Mainz Biomed enters agreement Socpra Sciences on colorectal cancer test
Mainz Biomed, a molecular genetics diagnostic company specialising in the early detection of cancer, has entered into a Technology Rights Agreement with Socpra Sciences Santé Et Humaines S.E.C. (“TTS”) to access a portfolio of novel mRNA biomarkers for potential future integration into ColoAlert, the company’s detection test for colorectal cancer (“CRC”).
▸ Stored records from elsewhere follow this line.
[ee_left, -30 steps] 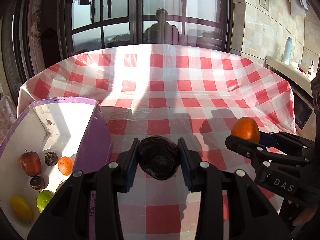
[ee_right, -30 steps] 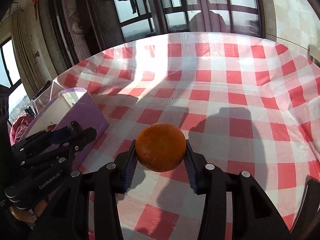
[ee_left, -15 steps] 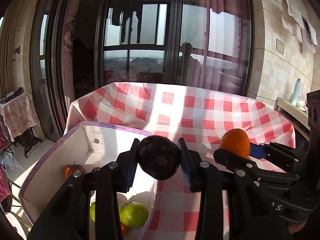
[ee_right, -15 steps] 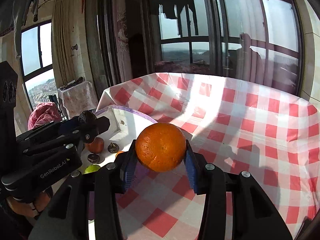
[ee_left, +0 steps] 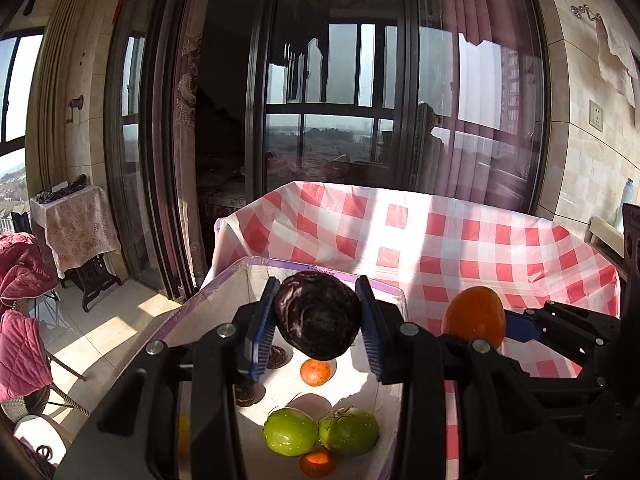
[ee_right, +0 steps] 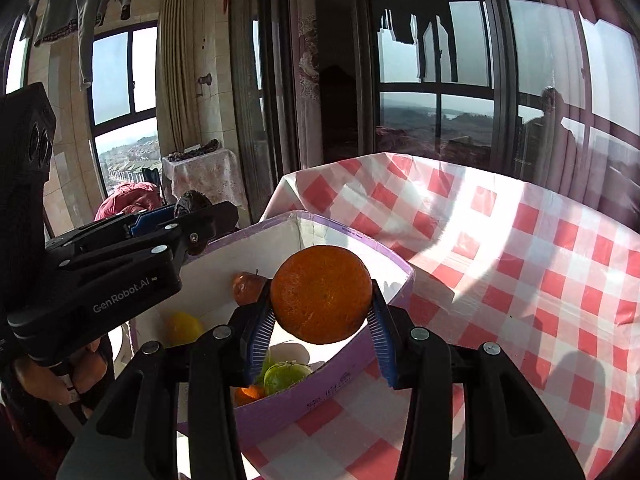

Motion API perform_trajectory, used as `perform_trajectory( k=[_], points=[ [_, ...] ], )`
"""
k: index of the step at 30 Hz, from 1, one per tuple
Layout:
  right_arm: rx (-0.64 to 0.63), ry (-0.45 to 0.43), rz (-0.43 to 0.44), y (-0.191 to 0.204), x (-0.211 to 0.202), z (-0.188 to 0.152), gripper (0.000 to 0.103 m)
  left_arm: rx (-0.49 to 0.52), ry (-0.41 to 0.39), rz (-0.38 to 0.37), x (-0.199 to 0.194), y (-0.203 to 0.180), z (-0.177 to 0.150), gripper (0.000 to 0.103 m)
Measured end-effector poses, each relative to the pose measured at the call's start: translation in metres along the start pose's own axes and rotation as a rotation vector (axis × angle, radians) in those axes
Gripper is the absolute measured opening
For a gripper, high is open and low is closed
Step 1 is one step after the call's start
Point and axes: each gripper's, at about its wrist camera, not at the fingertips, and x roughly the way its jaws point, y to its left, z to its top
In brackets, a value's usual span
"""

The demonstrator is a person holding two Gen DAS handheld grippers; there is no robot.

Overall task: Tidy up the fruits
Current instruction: 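Lower the date and orange into the box and open both tools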

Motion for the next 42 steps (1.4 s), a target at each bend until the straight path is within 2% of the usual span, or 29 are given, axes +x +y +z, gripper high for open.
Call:
perform_trajectory(
  k=[3, 8, 11, 13, 17, 24, 29, 31, 35, 42],
  points=[
    [-0.039, 0.016, 0.042, 0.016, 0.016, 0.003, 0.043, -0.001, 0.009, 0.044, 0.006, 0.012, 0.0, 0.038],
    [-0.108, 0.061, 0.085, 0.038, 0.046, 0.001, 0.043, 0.025, 0.069, 0.121, 0.029, 0.031, -0.01, 0.039],
    [-0.135, 0.099, 0.103, 0.043, 0.067, 0.002, 0.043, 0.042, 0.136, 0.152, 0.048, 0.043, -0.02, 0.039],
    [-0.184, 0.151, 0.101, 0.049, 0.085, 0.0, 0.043, 0.056, 0.203, 0.137, 0.062, 0.051, -0.027, 0.039],
    [-0.272, 0.231, 0.092, 0.057, 0.114, -0.004, 0.043, 0.143, 0.295, 0.172, 0.08, 0.063, -0.039, 0.039],
    [-0.434, 0.394, 0.041, 0.069, 0.158, -0.015, 0.043, 0.156, 0.54, 0.135, 0.118, 0.101, -0.059, 0.039],
    [-0.524, 0.489, 0.008, 0.074, 0.183, -0.018, 0.043, 0.279, 0.674, 0.105, 0.132, 0.093, -0.077, 0.039],
    [-0.545, 0.551, 0.022, 0.072, 0.19, -0.022, 0.043, 0.26, 0.737, 0.07, 0.137, 0.094, -0.082, 0.039],
    [-0.555, 0.645, 0.058, 0.064, 0.196, -0.029, 0.043, 0.299, 0.794, 0.06, 0.142, 0.094, -0.091, 0.039],
    [-0.626, 0.719, 0.03, 0.069, 0.202, -0.038, 0.043, 0.239, 0.949, 0.04, 0.157, 0.104, -0.104, 0.039]
  ],
)
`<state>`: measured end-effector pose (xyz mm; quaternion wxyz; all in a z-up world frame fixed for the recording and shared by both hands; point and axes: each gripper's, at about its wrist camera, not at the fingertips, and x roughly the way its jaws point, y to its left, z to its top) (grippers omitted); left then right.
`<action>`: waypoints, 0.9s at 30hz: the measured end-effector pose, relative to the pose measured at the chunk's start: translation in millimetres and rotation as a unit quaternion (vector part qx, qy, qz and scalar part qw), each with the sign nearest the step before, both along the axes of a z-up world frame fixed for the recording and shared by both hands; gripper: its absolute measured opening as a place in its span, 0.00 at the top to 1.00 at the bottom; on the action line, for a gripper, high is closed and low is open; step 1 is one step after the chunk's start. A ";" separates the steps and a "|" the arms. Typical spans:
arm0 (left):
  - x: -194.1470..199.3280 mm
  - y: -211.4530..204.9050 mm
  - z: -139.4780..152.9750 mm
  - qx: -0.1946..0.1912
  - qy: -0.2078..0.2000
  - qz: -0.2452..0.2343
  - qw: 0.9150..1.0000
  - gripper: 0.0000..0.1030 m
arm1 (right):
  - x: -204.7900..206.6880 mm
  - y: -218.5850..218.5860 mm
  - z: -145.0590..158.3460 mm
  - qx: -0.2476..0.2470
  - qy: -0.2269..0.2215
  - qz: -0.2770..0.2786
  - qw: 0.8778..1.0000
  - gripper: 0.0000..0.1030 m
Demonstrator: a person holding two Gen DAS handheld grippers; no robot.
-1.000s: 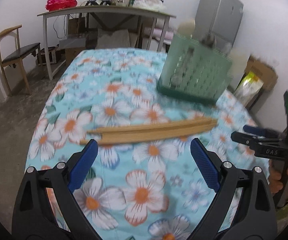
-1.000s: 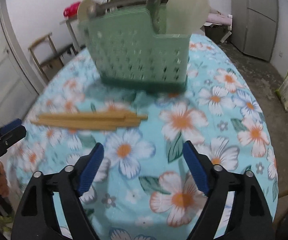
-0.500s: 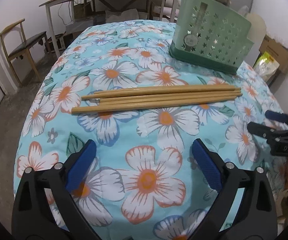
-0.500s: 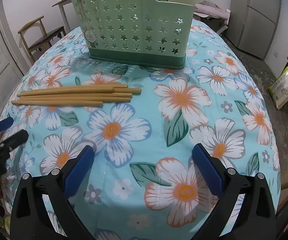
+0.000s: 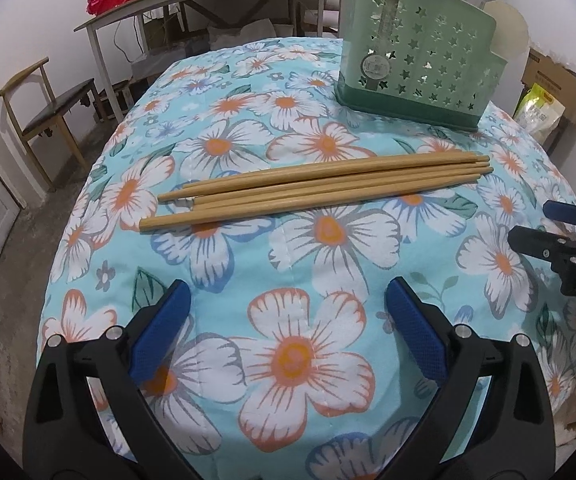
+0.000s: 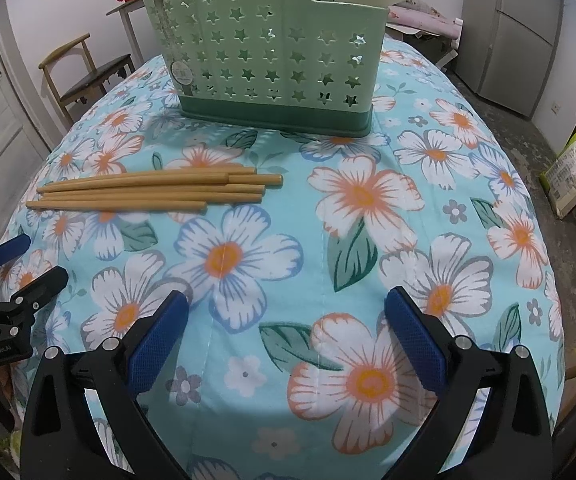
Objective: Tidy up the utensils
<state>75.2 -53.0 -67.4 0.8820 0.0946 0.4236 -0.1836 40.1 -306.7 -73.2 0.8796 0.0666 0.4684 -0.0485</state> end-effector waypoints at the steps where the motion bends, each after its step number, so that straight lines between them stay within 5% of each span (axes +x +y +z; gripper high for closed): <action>1: 0.4 -0.2 0.1 0.000 0.001 -0.001 1.000 0.08 | -0.4 0.0 0.2 0.000 0.000 0.000 1.000 0.06; 27: -1.4 -1.4 1.3 0.004 -0.003 -0.011 1.000 0.08 | 0.5 0.3 -0.6 0.000 0.004 -0.006 1.000 0.06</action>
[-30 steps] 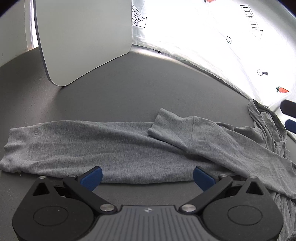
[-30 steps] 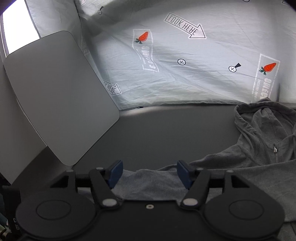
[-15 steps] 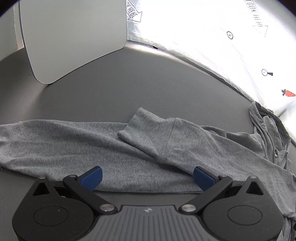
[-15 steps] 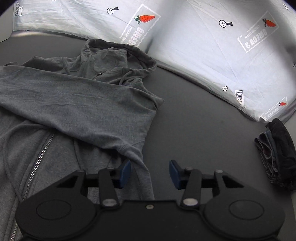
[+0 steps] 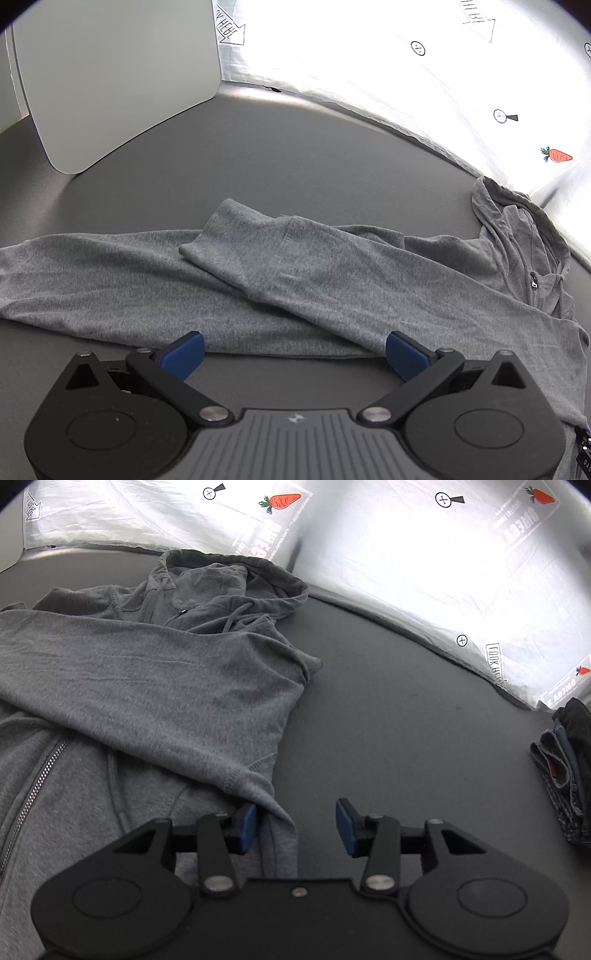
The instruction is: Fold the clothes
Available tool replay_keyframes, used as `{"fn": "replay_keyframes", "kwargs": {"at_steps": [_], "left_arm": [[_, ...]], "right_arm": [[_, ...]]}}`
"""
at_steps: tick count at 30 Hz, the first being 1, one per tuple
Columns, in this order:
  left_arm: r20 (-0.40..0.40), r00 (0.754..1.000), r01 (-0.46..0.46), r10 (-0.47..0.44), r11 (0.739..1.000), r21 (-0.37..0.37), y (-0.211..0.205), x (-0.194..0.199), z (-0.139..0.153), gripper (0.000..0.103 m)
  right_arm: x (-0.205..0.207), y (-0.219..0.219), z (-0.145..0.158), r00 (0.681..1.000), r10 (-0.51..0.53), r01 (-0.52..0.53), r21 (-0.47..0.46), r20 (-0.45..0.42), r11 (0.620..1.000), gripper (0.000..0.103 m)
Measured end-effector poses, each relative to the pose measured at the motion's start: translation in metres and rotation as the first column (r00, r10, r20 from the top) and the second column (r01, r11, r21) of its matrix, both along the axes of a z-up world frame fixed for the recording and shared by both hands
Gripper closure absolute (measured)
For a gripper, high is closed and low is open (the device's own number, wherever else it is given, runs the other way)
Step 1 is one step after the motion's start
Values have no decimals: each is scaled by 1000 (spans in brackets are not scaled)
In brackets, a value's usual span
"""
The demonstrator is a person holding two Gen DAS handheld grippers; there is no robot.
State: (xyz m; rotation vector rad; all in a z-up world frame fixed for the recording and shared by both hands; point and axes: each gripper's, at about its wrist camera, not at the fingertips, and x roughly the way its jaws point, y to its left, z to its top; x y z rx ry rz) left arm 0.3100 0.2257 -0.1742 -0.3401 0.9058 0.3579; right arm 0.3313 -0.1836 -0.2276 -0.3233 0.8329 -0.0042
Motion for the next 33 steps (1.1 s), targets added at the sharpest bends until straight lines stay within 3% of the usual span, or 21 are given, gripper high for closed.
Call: {"fn": "replay_keyframes", "kwargs": {"at_steps": [5, 9, 13, 17, 20, 22, 24, 26, 29, 31, 33], "left_arm": [[23, 999, -31, 31, 999, -26, 22, 1, 1, 0], [47, 998, -26, 30, 997, -66, 46, -4, 0, 0], [46, 999, 5, -1, 998, -67, 69, -9, -7, 0], [51, 999, 21, -17, 997, -71, 97, -14, -14, 0], [30, 1000, -2, 5, 993, -114, 126, -17, -26, 0], [-8, 1000, -23, 22, 985, -172, 145, -17, -38, 0], [9, 1000, -23, 25, 979, -204, 156, -21, -39, 0], [28, 999, -12, 18, 975, -223, 164, -25, -39, 0], [36, 999, 16, -8, 976, -219, 167, -25, -40, 0], [41, 999, 15, -6, 974, -224, 167, -25, -40, 0], [48, 999, 3, 9, 971, -238, 168, -26, -40, 0]], "right_arm": [[-8, -3, 27, 995, -91, 93, 97, -29, 991, 42], [-29, 11, 46, 987, -162, 162, 254, -20, 954, 38], [-29, 69, 61, 998, -57, 50, 259, 20, 965, 37], [-12, 172, 64, 983, 167, -179, 230, 70, 957, 41], [-5, 245, 54, 937, 333, -347, 178, 104, 921, 45], [-4, 292, 47, 892, 435, -449, 137, 123, 883, 49], [-6, 337, 41, 838, 528, -542, 98, 138, 834, 52], [-9, 362, 37, 792, 595, -606, 67, 136, 792, 59], [-13, 401, 27, 709, 695, -701, 13, 119, 713, 61], [-18, 418, 18, 649, 755, -752, -70, 91, 655, 62], [-18, 424, 12, 622, 780, -772, -114, 67, 626, 70]]}}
Mainz is currently marketing ColoAlert in Europe through its unique business model of partnering with third-party laboratories for test kit processing versus the traditional methodology of operating a single facility. The company is also preparing to initiate ColoAlert’s regulatory pathway for approval in the United States.
Under the terms of the Technology Rights Agreement, the company has the unilateral option to license the exclusive global rights to five gene expression biomarkers which have demonstrated a high degree of effectiveness in detecting CRC lesions including advanced adenomas (“AA”), a type of pre-cancerous polyp often attributed to this deadly disease. In a study evaluating these biomarkers published in the online peer review journal platform MDPI (March 11, 2021), study results achieved overall sensitivities of 75% for AA and 95% for CRC, respectively, for a 96% specificity outcome. If these statistical results are duplicated when the biomarkers are integrated into ColoAlert, we believe that it will ultimately position the company’s CRC test to be the most robust and accurate at-home diagnostic screening test on the market. It will not only detect cancerous polyps with a high degree of accuracy but has the potential to prevent CRC through early detection of precancerous adenomas.
Guido Baechler, chief executive officer of Mainz Biomed, said: “Securing the exclusive rights to license this family of novel biomarkers is a fantastic milestone for the company as it provides an extraordinary opportunity to potentially upgrade ColoAlert’s technical profile, possibly making it the most effective at-home screening test for CRC that has ever been commercialised. The Mainz team is on a mission to develop gold standard molecular diagnostic screening solutions for cancer indications and obtaining the rights to these biomarkers is a testament to our on-going commitment to develop cutting-edge products as they have shown superior sensitivity to even liquid biopsy products in development in terms of identifying advanced adenomas.”
The company will now commence a clinical study in Europe to evaluate the effectiveness of these biomarkers to enhance ColoAlert’s utility in terms of extending its capability to include the identification of advanced adenomas, while increasing rates of diagnostic sensitivity and specificity. Given ColoAlert in its present form has already been CE-IVD marked (complying with EU safety, health, and environmental requirements), the timeline and process to initiate this “add-on” study is expedited, and the company is targeting the first half of 2022 to launch the clinical study. Data generated by the study may be incorporated into the company’s design of ColoAlert’s U.S. clinical trial for consideration by the FDA.